Now - a triangular signal for assessing linearity in the limiting mode:
Linearity is good, but not ideal: slight distortion is noticeable in the immediate vicinity of the vertices. But the regime is the limit!
And finally, we run the rectangle at the maximum amplitude that does not trigger the current protection:
The load power in this mode was 60 W.
Frequency response (supply voltage 12 V, load 4 ohms)
The frequency response was measured by applying a signal with a linearly increasing frequency to the input of the amplifier; and then an oscillogram was recorded, taken from the signal maxima. It represents the frequency response of the amplifier.
First pass, range 10 Hz - 40 kHz:
One repetition period of a signal with a linearly increasing frequency is marked with a red frame; it represents the frequency response in the range of 10 Hz - 40 kHz.
The horizontal scale of the graph is 3.6 kHz/division.
The drop in frequency response towards the end of the measured range is very small and can be neglected.
Second pass, range 10 Hz - 400 Hz (for more detailed viewing of the lower frequencies):
The horizontal scale of the graph is 36 Hz/division.
At the beginning of the frequency band (close to 10 Hz), a significant decline is noticeable; but, already starting from a frequency of 20 Hz, the level of frequency response can be considered quite satisfactory.
TPA3116 Class D amplifier circuit
It’s especially pleasing that there are all sorts of built-in protections (short circuit, overheating, excess supply voltage). Indeed, during the process of setup and operation, all sorts of accidents inevitably arise, from which the ULF parts may suffer. See the datasheet for more details.
Electrical circuit of the TPA3116 amplifier
With a unipolar power supply of 12 V, the output power is about 10 W, at 24 V - about 30 W (at 8 Ohm AC).

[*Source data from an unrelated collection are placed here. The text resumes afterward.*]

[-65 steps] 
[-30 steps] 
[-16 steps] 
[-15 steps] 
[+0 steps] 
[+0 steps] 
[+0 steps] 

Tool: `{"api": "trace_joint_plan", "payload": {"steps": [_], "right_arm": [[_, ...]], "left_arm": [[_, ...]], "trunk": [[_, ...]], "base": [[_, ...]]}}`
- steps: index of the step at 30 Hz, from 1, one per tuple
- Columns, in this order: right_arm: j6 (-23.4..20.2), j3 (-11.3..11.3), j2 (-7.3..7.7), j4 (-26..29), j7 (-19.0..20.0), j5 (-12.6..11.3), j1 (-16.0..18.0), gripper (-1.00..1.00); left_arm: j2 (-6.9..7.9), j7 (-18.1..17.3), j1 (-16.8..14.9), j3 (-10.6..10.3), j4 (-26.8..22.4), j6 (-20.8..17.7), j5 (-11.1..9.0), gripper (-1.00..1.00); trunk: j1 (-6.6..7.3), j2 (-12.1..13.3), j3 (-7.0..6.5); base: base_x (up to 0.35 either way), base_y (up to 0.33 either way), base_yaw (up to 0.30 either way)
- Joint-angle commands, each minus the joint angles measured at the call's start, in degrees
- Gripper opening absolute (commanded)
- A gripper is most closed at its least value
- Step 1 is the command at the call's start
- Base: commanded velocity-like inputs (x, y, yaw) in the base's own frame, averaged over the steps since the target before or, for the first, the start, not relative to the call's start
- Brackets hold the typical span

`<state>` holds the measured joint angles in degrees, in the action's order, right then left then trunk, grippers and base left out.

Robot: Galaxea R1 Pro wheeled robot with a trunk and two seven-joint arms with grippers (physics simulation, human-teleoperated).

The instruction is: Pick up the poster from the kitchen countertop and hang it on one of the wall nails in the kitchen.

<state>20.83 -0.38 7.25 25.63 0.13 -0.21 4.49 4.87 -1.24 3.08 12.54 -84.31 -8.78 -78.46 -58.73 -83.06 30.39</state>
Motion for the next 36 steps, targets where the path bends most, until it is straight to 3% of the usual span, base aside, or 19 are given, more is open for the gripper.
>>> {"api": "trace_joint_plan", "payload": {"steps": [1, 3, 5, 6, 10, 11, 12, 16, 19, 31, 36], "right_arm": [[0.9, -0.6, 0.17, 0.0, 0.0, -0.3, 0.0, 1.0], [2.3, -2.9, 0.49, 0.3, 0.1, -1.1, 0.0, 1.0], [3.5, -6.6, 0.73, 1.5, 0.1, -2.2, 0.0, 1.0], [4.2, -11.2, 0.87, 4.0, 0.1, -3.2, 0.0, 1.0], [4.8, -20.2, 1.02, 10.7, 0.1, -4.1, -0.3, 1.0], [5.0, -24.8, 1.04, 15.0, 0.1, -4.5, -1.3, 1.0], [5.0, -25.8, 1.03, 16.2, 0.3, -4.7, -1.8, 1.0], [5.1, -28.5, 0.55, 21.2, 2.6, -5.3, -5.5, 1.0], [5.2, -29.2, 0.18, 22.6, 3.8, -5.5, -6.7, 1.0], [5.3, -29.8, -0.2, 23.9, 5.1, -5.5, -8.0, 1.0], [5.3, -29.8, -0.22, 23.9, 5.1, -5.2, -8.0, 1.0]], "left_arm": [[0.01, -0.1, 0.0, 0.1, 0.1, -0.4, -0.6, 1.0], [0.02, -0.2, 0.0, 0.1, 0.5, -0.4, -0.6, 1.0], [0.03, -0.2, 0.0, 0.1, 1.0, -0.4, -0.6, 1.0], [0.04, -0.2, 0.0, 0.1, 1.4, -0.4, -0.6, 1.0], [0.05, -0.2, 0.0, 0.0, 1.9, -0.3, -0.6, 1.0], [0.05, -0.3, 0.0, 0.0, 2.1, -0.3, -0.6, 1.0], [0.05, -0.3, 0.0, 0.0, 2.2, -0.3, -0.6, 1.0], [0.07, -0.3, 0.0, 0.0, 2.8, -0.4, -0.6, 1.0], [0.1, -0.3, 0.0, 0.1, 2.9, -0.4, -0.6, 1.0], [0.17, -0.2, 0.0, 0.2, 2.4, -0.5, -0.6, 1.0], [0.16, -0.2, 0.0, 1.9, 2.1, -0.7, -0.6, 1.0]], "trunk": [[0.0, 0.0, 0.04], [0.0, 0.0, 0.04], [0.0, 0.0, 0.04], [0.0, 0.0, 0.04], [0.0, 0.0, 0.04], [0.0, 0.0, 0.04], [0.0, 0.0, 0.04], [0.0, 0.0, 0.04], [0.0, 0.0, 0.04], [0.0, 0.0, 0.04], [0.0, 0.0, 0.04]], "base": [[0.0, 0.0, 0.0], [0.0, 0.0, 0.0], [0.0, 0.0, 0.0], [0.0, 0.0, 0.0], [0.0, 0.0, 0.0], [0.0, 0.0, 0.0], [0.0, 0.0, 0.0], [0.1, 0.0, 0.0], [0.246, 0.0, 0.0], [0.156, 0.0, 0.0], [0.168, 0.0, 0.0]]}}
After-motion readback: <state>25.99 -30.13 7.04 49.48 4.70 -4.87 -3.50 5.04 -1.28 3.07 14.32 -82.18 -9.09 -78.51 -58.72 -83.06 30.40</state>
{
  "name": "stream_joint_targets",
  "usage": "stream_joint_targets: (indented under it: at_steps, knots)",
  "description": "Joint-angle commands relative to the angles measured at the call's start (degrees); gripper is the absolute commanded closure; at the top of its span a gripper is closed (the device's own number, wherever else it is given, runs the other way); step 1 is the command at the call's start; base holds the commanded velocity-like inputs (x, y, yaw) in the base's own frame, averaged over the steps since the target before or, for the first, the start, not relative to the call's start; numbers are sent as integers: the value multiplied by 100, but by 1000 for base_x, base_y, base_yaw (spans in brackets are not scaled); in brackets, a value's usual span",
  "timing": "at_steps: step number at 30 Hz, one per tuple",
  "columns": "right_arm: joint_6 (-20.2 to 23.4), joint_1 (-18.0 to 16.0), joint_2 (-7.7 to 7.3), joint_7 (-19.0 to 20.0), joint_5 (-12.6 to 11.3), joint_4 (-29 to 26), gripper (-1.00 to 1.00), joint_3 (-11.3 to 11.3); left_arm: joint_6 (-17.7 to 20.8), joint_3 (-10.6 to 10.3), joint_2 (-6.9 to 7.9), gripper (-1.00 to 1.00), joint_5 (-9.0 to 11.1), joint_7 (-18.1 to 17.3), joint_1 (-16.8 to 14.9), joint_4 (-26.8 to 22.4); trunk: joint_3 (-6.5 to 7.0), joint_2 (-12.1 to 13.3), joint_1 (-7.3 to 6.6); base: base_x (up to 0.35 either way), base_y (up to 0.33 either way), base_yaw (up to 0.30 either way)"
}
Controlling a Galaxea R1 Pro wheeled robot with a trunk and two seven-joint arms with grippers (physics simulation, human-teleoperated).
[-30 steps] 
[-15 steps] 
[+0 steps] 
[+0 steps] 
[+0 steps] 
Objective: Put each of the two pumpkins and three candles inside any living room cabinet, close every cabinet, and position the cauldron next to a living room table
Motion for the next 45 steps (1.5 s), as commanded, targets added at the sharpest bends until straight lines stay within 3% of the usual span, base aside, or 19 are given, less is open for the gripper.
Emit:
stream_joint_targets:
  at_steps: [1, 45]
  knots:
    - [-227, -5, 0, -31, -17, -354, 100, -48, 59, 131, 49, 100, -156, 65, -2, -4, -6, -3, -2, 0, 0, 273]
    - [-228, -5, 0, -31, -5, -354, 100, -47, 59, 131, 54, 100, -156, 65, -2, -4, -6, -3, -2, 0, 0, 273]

Power - ULF distortion, graph
Judging by the distortion graphs, there’s no need to pump it up too much, up to 20 W and that’s it. Then Kni climbs sharply upward.
Useful: T-class amplifier on TK2050 chip
Block board TPA3116, TPA3118, TPA3130
Despite the modest size of the board and the unusual absence of radiators for an audio assembler, this little guy plays very loudly. The assembly itself took a couple of hours - you don’t need to do anything special, just solder the wires from the connectors and the power supply. But try to do everything as efficiently as possible so that you don’t have to disassemble and redo it later. These UMZCH modules are most often powered by switching power supplies, which whistle and make noise along the circuit. Therefore, install additional capacity filters that will eliminate these effects.
Please note the additional TIP-142 power filter transistor. It was assumed that it would heat up a little, so the transistor was screwed to the body. In reality he is cold. An additional advantage is that the voltage increases gradually through this filter, after switching on for a short time.
In general, for power supply, one more 50V/6800uF capacitor per channel was installed in front of the modules. TPA3116 boards are installed vertically using bushings. If you want the end result to leave a good impression, find a good volume control knob and good audio connections. External power also comes through the socket.